O Estado também não dá conta de criar uma rede ou uma frente de resistência ao ódio religioso e aos racismos, porque nós estamos falando de alicerces, códigos de linguagem, códigos de organização social. Mas é o Estado, sem sombra de dúvidas, através do poder e soberania que o povo empresta para si, que deve estimular e incentivar uma mudança de práticas que naturalmente têm sido naturalizadas ao longo da história e que, por conta dessa naturalização, acabam sendo banalizadas, como são as violências raciais e religiosos.

BdF PE:  Apesar da liberdade ao culto ser direito de todos, o Brasil ainda é um país violento e intolerante nesse sentido, principalmente com as religiões de matriz africana, que sofrem racismo religioso. Por que é importante discutir o racismo religioso como parte da estrutura racista do brasil?

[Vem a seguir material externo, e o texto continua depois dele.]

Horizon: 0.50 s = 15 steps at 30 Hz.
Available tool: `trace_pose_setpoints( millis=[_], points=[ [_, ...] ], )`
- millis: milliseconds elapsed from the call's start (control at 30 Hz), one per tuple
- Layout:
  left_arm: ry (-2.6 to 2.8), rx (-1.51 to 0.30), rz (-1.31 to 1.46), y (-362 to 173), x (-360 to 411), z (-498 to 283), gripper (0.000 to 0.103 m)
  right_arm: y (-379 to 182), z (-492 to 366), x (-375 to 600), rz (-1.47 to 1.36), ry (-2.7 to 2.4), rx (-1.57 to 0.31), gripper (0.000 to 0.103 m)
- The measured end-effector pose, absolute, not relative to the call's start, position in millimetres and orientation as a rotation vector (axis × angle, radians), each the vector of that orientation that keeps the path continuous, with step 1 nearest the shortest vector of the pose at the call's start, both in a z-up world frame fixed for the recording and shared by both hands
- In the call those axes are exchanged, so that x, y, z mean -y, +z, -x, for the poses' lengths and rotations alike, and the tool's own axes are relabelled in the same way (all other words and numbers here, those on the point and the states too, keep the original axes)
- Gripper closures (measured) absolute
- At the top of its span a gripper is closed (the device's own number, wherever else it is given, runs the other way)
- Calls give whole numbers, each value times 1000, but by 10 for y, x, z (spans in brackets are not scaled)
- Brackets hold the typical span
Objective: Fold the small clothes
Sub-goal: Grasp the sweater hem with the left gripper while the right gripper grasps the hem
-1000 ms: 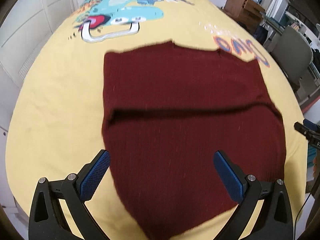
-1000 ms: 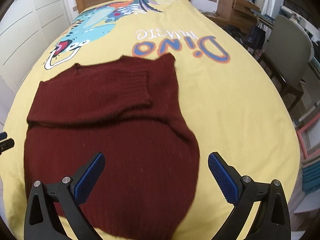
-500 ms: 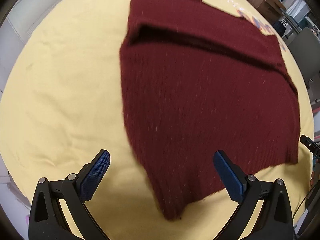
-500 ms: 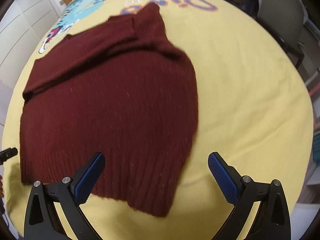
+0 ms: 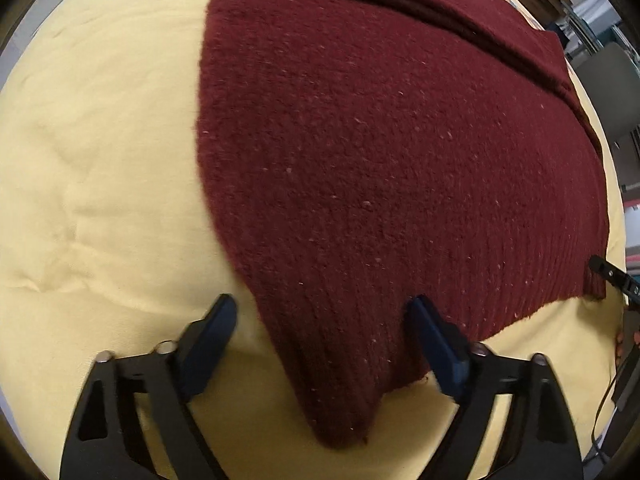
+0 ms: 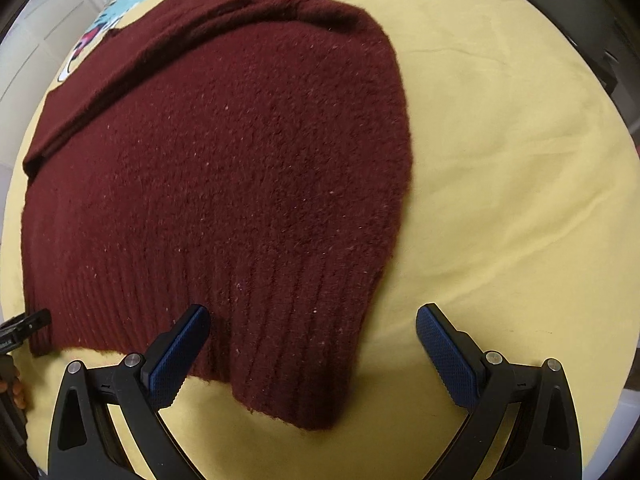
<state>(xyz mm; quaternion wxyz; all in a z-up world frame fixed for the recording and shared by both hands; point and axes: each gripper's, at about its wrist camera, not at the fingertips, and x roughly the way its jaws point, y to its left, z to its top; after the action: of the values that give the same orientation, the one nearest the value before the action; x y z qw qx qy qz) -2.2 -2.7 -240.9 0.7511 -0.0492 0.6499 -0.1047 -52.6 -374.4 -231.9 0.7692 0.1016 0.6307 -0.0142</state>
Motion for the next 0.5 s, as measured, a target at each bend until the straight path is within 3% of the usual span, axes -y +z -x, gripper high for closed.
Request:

Maíra Vida: O racismo é um fenômeno que exige de nós um olhar muito apurado, dada a sua sofisticação. Como ele está intrinsecamente organizando a sociedade e se relacionado inclusive com os nossos juízos de gostos, com as nossas escolhas individuais, com as nossas formas de expressão e organização do Estado e das instituições de Estado, que o racismo acaba aparecendo como sendo essa linguagem primária para se relacionar com a sociedade. Mas a sociedade também aprende a partir dessa forma de composição extremamente hierarquizada, verticalizada, excludente e violenta, que é um legado, herança do colonialismo.

Então, é muito importante compreender, portanto, que se materializa através do racismo religioso também, que é, na minha opinião, uma espécie do gênero “ódio religioso” do gênero “intolerância religiosa”, esse tipo de preconceito, de discriminação, que tem como objetivo desqualificar o livre arbítrio do outro e o seu estado de consciência, a sua manifestação de consciência, o exercício dos seus cultos, o exercício das suas liturgias, a sua compreensão filosófica sobre a existência, sobre adoração, sobre o seu estar no mundo.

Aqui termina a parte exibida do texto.